* **To do**:
Produce a verbatim copy of the lines from the one holding "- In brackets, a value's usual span" through the last line of the listing, and nothing else.
____________________
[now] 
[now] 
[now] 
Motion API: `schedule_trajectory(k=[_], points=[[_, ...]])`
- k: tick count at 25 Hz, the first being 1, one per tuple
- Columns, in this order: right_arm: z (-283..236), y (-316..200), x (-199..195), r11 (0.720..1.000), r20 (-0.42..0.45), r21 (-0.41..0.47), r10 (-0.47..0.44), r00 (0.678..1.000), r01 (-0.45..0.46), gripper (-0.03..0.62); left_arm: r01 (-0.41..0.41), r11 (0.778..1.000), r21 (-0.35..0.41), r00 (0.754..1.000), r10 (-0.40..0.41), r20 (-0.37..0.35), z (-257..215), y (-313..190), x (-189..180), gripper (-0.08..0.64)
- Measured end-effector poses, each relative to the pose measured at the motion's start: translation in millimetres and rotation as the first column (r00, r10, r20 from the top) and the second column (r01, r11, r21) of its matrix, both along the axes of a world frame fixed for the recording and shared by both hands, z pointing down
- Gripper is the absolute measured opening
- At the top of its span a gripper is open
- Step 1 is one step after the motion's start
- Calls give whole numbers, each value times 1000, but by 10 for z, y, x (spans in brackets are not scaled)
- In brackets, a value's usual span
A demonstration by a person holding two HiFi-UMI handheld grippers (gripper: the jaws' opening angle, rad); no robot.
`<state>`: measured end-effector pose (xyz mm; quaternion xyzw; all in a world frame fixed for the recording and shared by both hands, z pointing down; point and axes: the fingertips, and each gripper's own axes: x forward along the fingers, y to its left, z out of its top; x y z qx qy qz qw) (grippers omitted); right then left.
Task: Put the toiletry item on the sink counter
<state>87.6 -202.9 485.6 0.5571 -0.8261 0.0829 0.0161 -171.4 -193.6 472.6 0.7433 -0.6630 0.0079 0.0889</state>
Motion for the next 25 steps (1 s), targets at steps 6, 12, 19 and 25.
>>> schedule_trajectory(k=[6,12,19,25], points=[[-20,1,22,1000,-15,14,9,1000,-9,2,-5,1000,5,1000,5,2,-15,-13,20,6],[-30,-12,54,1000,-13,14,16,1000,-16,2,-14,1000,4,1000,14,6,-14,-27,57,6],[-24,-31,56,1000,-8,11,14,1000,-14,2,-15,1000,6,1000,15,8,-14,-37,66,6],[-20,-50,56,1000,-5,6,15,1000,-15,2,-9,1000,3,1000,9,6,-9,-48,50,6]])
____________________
* **Answer box**:
- In brackets, a value's usual span
A demonstration by a person holding two HiFi-UMI handheld grippers (gripper: the jaws' opening angle, rad); no robot.
`<state>`: measured end-effector pose (xyz mm; quaternion xyzw; all in a world frame fixed for the recording and shared by both hands, z pointing down; point and axes: the fingertips, and each gripper's own axes: x forward along the fingers, y to its left, z out of its top; x y z qx qy qz qw) (grippers omitted); right then left.
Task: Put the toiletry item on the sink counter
<state>87.6 -202.9 485.6 0.5571 -0.8261 0.0829 0.0161 -171.4 -193.6 472.6 0.7433 -0.6630 0.0079 0.0889</state>
Motion for the next 25 steps (1 s), targets at steps 6, 12, 19 and 25.
>>> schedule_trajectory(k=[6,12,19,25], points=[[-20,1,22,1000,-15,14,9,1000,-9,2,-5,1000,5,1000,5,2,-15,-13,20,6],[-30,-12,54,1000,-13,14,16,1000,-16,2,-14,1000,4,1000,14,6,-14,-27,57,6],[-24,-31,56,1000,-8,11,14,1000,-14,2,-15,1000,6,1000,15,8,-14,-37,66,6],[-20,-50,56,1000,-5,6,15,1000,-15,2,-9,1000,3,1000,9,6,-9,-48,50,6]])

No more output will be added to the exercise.